Here are the records. Write out exactly the lines between the one holding "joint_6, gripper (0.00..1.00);" and the one holding "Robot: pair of", inclusive.

• **Information**
• • • • •
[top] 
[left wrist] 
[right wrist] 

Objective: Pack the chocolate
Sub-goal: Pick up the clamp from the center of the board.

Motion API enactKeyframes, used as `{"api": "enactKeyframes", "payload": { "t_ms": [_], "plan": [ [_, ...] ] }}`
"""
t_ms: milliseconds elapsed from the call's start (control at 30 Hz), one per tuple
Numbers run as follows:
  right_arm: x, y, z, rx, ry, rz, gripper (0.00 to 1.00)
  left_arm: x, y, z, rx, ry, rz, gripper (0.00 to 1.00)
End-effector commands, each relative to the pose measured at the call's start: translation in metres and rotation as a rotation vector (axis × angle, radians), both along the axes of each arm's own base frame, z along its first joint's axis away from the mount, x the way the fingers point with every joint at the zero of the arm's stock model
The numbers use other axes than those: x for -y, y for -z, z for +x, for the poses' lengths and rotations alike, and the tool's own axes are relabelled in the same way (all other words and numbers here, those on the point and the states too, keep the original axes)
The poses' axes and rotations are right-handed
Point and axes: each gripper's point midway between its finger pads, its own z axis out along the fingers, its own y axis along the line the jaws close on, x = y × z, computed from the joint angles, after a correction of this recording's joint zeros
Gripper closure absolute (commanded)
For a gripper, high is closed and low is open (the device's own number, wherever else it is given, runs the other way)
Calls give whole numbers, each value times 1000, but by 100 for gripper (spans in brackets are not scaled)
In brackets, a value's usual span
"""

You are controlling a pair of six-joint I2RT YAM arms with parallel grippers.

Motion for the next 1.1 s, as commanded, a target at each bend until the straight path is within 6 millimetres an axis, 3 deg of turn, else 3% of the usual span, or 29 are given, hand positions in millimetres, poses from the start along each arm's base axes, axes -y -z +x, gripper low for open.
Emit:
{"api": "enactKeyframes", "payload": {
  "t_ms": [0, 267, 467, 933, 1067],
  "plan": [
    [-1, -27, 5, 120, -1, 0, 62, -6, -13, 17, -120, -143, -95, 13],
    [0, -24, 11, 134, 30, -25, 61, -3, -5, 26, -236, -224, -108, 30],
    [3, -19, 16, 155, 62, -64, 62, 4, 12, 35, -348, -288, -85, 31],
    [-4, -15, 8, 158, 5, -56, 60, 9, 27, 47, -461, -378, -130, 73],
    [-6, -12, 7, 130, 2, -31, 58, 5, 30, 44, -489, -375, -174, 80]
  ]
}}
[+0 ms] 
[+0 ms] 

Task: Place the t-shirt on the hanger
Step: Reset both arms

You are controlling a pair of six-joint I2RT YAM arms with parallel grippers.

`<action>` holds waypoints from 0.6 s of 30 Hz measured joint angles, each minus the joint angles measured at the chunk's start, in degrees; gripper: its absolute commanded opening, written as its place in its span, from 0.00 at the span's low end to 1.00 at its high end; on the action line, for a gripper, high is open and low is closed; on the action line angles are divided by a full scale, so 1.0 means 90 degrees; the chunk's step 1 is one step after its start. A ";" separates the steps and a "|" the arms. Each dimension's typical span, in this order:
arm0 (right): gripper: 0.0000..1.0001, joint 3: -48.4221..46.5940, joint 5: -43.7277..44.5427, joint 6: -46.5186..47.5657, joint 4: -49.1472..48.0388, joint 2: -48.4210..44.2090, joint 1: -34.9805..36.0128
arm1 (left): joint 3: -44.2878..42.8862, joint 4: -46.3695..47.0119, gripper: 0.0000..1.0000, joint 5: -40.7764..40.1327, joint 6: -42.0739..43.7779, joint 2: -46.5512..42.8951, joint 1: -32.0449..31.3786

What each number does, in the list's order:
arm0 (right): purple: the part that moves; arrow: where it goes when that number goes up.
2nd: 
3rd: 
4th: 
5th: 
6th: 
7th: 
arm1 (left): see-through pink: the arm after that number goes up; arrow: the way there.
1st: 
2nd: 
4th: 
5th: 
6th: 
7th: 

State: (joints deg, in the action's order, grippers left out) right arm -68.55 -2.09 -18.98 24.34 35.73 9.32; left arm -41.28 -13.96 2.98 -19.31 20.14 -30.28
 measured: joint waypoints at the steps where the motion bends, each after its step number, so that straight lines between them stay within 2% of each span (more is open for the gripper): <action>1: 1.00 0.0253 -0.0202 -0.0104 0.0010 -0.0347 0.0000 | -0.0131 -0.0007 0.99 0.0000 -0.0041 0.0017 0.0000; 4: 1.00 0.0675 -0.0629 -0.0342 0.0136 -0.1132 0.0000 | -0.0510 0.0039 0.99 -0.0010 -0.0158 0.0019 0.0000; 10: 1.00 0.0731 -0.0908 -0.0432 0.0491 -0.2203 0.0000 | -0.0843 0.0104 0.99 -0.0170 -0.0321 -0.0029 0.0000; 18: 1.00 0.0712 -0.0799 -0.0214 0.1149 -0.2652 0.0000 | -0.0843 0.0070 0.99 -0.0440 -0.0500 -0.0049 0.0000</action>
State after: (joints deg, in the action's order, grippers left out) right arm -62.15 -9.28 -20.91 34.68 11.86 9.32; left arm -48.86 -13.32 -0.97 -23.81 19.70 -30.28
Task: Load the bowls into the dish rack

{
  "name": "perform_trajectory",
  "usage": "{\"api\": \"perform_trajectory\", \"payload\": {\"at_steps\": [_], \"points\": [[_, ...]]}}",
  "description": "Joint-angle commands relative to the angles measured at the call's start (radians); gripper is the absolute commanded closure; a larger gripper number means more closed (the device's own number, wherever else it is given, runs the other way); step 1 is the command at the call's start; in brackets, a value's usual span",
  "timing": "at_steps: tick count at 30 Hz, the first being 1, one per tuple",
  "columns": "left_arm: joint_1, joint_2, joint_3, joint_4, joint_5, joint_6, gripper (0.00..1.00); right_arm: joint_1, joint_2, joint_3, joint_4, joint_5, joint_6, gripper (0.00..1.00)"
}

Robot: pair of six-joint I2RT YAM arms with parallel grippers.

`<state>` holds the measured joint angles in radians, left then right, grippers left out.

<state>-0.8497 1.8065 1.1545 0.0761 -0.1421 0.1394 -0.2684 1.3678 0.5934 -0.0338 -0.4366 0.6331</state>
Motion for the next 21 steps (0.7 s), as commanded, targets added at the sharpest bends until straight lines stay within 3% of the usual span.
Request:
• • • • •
• **Written response**
  "columns": "left_arm: joint_1, joint_2, joint_3, joint_4, joint_5, joint_6, gripper (0.00..1.00); right_arm: joint_1, joint_2, joint_3, joint_4, joint_5, joint_6, gripper (0.00..1.00)"
}

Robot: pair of six-joint I2RT YAM arms with parallel grippers.

No additional output will be produced.